Extracted records
____________

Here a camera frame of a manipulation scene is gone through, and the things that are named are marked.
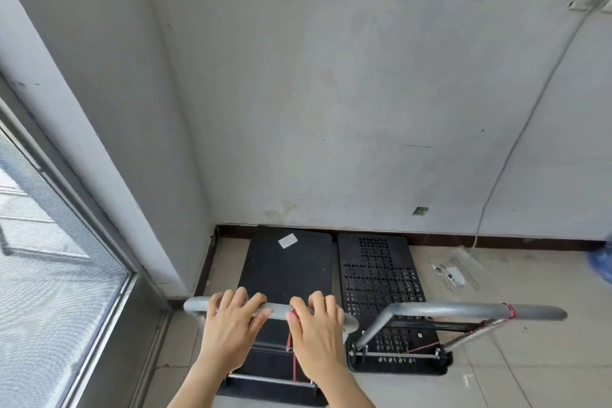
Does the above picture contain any grey framed window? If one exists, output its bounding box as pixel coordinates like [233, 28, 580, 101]
[0, 70, 173, 408]

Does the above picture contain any red cord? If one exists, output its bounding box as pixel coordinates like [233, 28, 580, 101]
[405, 303, 519, 356]
[285, 308, 301, 383]

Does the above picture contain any person's left forearm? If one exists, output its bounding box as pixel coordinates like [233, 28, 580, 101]
[166, 358, 235, 408]

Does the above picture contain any dark brown baseboard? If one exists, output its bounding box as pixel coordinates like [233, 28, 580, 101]
[193, 224, 606, 299]

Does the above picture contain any perforated black deck platform cart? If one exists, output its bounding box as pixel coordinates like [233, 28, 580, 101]
[337, 232, 568, 376]

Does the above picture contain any clear plastic bag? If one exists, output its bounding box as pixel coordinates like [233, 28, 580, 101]
[427, 245, 499, 304]

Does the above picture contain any blue plastic object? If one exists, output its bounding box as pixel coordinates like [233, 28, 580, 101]
[586, 239, 612, 285]

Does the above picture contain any person's left hand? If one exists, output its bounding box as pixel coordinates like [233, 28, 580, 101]
[197, 287, 274, 374]

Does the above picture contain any solid black deck platform cart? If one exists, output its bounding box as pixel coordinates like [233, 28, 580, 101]
[183, 225, 360, 408]

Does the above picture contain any thin white cable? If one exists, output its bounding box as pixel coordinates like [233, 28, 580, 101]
[472, 0, 604, 251]

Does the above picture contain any person's right forearm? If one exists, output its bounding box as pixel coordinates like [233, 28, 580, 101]
[308, 371, 377, 408]

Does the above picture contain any person's right hand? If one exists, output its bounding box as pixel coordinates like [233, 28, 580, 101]
[286, 291, 353, 383]

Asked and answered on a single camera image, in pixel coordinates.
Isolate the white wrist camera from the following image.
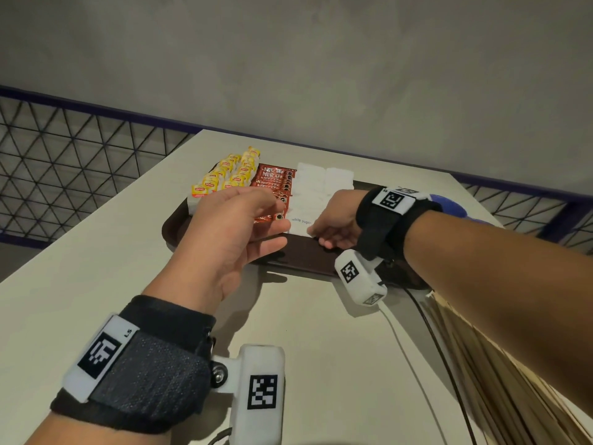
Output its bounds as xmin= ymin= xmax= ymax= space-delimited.
xmin=211 ymin=344 xmax=286 ymax=445
xmin=334 ymin=248 xmax=389 ymax=307

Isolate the row of white sugar packets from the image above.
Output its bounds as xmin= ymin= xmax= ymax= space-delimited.
xmin=324 ymin=167 xmax=355 ymax=196
xmin=289 ymin=161 xmax=327 ymax=238

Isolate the person's right forearm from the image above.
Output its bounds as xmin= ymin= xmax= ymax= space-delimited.
xmin=403 ymin=210 xmax=593 ymax=413

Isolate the brown plastic tray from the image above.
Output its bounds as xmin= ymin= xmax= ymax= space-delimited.
xmin=161 ymin=166 xmax=432 ymax=290

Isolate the person's left hand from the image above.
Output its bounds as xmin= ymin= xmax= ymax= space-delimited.
xmin=142 ymin=185 xmax=292 ymax=316

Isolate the row of red coffee sachets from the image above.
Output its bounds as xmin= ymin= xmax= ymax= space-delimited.
xmin=250 ymin=163 xmax=297 ymax=224

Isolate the bundle of wooden stir sticks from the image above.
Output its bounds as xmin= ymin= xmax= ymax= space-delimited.
xmin=424 ymin=291 xmax=593 ymax=445

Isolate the person's right hand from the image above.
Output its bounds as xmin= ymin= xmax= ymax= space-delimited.
xmin=306 ymin=189 xmax=370 ymax=251

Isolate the row of white tea bags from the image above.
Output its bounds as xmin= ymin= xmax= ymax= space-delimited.
xmin=222 ymin=145 xmax=261 ymax=190
xmin=187 ymin=154 xmax=242 ymax=216

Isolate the purple metal mesh railing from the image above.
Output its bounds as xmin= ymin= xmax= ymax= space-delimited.
xmin=0 ymin=85 xmax=593 ymax=255

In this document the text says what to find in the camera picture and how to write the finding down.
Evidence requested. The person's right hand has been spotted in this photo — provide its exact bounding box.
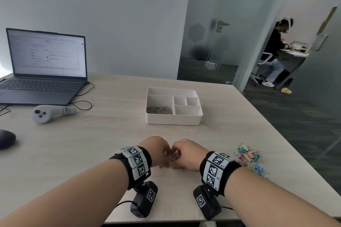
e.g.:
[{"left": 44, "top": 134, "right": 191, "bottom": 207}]
[{"left": 170, "top": 138, "right": 210, "bottom": 172}]

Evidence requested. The person's left hand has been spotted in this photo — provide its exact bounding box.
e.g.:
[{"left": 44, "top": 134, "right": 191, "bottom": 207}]
[{"left": 138, "top": 135, "right": 172, "bottom": 169}]

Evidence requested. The pile of silver paper clips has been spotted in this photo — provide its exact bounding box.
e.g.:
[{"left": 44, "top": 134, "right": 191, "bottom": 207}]
[{"left": 166, "top": 151, "right": 184, "bottom": 171}]

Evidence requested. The white compartment organizer tray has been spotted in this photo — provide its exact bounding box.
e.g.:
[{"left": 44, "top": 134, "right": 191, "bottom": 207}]
[{"left": 145, "top": 87, "right": 204, "bottom": 126}]

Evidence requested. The layer of silver paper clips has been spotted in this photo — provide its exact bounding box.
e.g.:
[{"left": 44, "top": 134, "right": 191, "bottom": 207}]
[{"left": 146, "top": 106, "right": 173, "bottom": 115}]

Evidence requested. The pile of coloured binder clips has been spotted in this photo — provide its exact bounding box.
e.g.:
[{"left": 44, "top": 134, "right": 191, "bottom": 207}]
[{"left": 234, "top": 143, "right": 270, "bottom": 178}]

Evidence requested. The person's right forearm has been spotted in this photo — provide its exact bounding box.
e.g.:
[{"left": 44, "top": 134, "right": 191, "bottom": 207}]
[{"left": 223, "top": 167, "right": 341, "bottom": 227}]

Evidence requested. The person's left forearm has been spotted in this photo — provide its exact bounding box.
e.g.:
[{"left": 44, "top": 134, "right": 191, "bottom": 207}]
[{"left": 0, "top": 159, "right": 130, "bottom": 227}]

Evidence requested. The black left wristband with markers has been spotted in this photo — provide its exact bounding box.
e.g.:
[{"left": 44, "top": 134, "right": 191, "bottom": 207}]
[{"left": 109, "top": 145, "right": 152, "bottom": 190}]

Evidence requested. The black wristband with markers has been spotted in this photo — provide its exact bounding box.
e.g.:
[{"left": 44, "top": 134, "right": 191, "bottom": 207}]
[
  {"left": 109, "top": 145, "right": 152, "bottom": 190},
  {"left": 199, "top": 151, "right": 242, "bottom": 197}
]

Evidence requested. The black right wristband with markers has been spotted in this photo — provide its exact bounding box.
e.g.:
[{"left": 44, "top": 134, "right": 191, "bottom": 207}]
[{"left": 199, "top": 151, "right": 242, "bottom": 197}]

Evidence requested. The white handheld controller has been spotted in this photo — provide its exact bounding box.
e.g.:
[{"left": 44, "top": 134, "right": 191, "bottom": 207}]
[{"left": 32, "top": 104, "right": 77, "bottom": 124}]

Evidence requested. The hexagonal glass sticker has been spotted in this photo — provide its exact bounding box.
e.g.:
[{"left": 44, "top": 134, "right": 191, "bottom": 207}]
[{"left": 188, "top": 23, "right": 206, "bottom": 43}]

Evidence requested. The white office chair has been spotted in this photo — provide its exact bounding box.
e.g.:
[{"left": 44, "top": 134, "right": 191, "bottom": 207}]
[{"left": 250, "top": 52, "right": 274, "bottom": 87}]

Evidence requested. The white office desk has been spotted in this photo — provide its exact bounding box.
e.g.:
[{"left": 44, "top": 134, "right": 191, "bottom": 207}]
[{"left": 276, "top": 41, "right": 311, "bottom": 90}]

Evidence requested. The dark grey laptop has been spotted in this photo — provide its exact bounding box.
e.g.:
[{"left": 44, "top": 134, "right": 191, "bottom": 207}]
[{"left": 0, "top": 28, "right": 88, "bottom": 106}]

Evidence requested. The black computer mouse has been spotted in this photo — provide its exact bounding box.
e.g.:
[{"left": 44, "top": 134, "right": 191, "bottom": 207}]
[{"left": 0, "top": 129, "right": 16, "bottom": 151}]

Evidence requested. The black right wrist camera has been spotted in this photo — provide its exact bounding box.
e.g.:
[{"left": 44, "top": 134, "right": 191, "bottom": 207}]
[{"left": 193, "top": 184, "right": 222, "bottom": 221}]

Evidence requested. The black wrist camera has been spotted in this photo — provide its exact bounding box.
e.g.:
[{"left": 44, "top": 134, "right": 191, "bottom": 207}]
[
  {"left": 130, "top": 181, "right": 158, "bottom": 218},
  {"left": 193, "top": 184, "right": 222, "bottom": 221}
]

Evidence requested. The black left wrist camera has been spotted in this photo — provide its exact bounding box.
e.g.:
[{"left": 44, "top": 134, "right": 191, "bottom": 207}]
[{"left": 130, "top": 181, "right": 158, "bottom": 218}]

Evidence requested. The black laptop cable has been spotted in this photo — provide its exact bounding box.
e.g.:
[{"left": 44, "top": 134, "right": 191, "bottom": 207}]
[{"left": 70, "top": 82, "right": 95, "bottom": 111}]

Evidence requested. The metal lever door handle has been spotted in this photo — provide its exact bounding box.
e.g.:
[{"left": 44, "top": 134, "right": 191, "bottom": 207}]
[{"left": 216, "top": 20, "right": 231, "bottom": 33}]

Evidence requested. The metal bar door handle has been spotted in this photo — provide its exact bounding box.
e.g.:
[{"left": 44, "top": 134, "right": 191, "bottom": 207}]
[{"left": 312, "top": 34, "right": 329, "bottom": 51}]

____________

--- Exercise details ---
When you reach the line with "Does the above picture contain any clear" in the records above, begin repeating the lines exactly, and stop after the line with "Isolate the brown". Skip all pictures.

--- Final answer ---
Does the above picture contain any clear plastic bag? If one exists, output its bounding box as pixel coordinates like [233, 28, 580, 101]
[427, 245, 499, 304]

Does the above picture contain any blue plastic object? If one exists, output its bounding box as pixel coordinates like [233, 28, 580, 101]
[586, 239, 612, 285]

Does the above picture contain any person's left hand? If one exists, output its bounding box as pixel coordinates like [233, 28, 580, 101]
[197, 287, 274, 374]

Does the above picture contain any solid black deck platform cart? If one exists, output its bounding box as pixel coordinates like [233, 28, 580, 101]
[183, 225, 360, 408]

Does the above picture contain any thin white cable? If one exists, output its bounding box as pixel coordinates like [233, 28, 580, 101]
[472, 0, 604, 251]

Does the above picture contain any person's right forearm? If one exists, output its bounding box as pixel coordinates like [233, 28, 580, 101]
[308, 371, 377, 408]

Does the above picture contain any person's right hand? If one exists, output its bounding box as pixel coordinates like [233, 28, 580, 101]
[286, 291, 353, 383]

Asked and answered on a single camera image, in pixel coordinates.
Isolate the white wrist camera from the following image.
Output its bounds as xmin= ymin= xmax= ymax= space-delimited.
xmin=211 ymin=344 xmax=286 ymax=445
xmin=334 ymin=248 xmax=389 ymax=307

Isolate the row of white sugar packets from the image above.
Output its bounds as xmin= ymin= xmax= ymax= space-delimited.
xmin=324 ymin=167 xmax=355 ymax=196
xmin=289 ymin=161 xmax=327 ymax=238

Isolate the person's right forearm from the image above.
Output its bounds as xmin= ymin= xmax= ymax= space-delimited.
xmin=403 ymin=210 xmax=593 ymax=413

Isolate the brown plastic tray from the image above.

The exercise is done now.